Furthermore, I’m not slaving away doing dishes and laundry (because I have a system to do laundry once a week, food shopping twice a month, and my hubby takes the lead on dishes).  If you are in a relationship where domestic responsibilities are not shared equitably (or at all), it may be time to have a real discussion with your partner about expectations.

The Double Standard

The current political environment has gotten me all fired up (especially after reading this) about equality and I have been asking myself, “Would a guy do this? Would a guy think this way?”

Do guys complain about how they don’t get to do the things they once did after becoming a father? Do they express guilt for engaging in hobbies taking them away from home?

“You know honey, I really don’t think I should play golf today.  I can see the kids really need me.”  This is not a theme I see emerging, so why the double-standard?

“Oh, I couldn’t possibly ask my wife to stay home with the kids so I can go to a baseball game.”  -said no man EVER!

As women, are we so good at anticipating the needs of others our partners don’t need to ask for help because we’ve already taken care of the meals, household chores and children?  In response, I say we can ask for help and expect to get the help too.  You don’t know until you ask, and if your partner isn’t willing to help out, I think a serious conversation needs to take place.

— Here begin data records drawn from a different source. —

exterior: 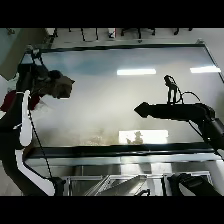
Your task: Fold the shirts.
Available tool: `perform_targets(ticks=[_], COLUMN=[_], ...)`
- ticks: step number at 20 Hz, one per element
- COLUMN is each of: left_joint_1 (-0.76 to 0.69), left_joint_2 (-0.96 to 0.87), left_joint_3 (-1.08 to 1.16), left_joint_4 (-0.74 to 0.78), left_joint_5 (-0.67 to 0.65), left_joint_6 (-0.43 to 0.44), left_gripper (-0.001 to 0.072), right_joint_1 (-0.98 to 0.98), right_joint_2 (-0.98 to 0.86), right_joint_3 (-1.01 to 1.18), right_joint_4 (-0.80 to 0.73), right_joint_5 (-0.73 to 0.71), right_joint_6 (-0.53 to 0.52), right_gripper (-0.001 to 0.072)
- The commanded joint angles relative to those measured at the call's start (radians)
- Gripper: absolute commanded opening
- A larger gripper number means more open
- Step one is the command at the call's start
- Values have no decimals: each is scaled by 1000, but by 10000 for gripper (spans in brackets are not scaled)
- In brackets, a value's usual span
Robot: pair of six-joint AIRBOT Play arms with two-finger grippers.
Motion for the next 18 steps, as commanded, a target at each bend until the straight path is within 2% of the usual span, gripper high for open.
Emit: perform_targets(ticks=[1, 3, 7, 11, 12, 13, 14, 16, 18], left_joint_1=[-134, -234, -473, -672, -705, -724, -734, -707, -647], left_joint_2=[135, 228, 305, 259, 232, 211, 199, 189, 206], left_joint_3=[95, 16, -217, -436, -453, -451, -439, -354, -260], left_joint_4=[-185, -259, -274, -274, -275, -276, -275, -264, -156], left_joint_5=[168, 196, 252, 153, 142, 148, 172, 294, 444], left_joint_6=[38, 37, 7, -57, -57, -57, -60, -58, -54], left_gripper=[16, 16, 16, 17, 107, 462, 701, 699, 699], right_joint_1=[-26, -76, -227, -320, -332, -347, -360, -389, -396], right_joint_2=[25, 59, 133, 137, 137, 137, 135, 116, 87], right_joint_3=[56, 104, 121, 110, 100, 87, 80, 79, 71], right_joint_4=[-7, -21, -48, -143, -151, -153, -153, -151, -147], right_joint_5=[-29, -77, -256, -458, -467, -466, -466, -467, -466], right_joint_6=[0, -8, -7, -3, -3, -3, -3, -4, -6], right_gripper=[610, 611, 611, 611, 611, 611, 611, 611, 611])
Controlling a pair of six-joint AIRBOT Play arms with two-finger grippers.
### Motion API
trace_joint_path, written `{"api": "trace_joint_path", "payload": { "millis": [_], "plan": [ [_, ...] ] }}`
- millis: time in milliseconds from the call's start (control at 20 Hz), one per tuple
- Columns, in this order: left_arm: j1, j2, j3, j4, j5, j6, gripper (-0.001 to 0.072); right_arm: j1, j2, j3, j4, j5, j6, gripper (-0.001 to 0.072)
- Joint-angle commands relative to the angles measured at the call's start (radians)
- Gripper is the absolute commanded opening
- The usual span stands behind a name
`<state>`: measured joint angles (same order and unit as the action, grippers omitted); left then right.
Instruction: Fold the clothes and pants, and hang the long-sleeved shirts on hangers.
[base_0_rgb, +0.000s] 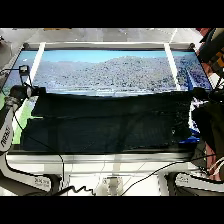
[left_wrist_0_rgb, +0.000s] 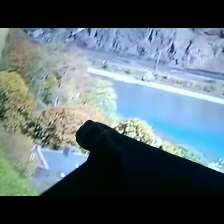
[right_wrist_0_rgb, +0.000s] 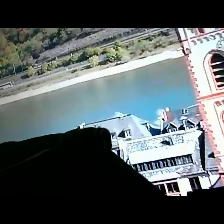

Growing, developing, and maintaining my personal friendships are very important to me, so I make it happen.  If something else is a priority to you and your overall life happiness, then make that happen.

If you doubt your ability to accomplish this, think about how we manage to sign our kids up for a ridiculous number of activities, get all the equipment required, get them there on time, and document every moment to post to social media too.  Women are incredibly good at getting sh*t done.  We move heaven and earth for our kids and partners, but we oddly become just too overwhelmed to do anything for ourselves?  I don’t buy it.  Make yourself a priority… no apologies, no excuses, just do for yourself what you do for your kids.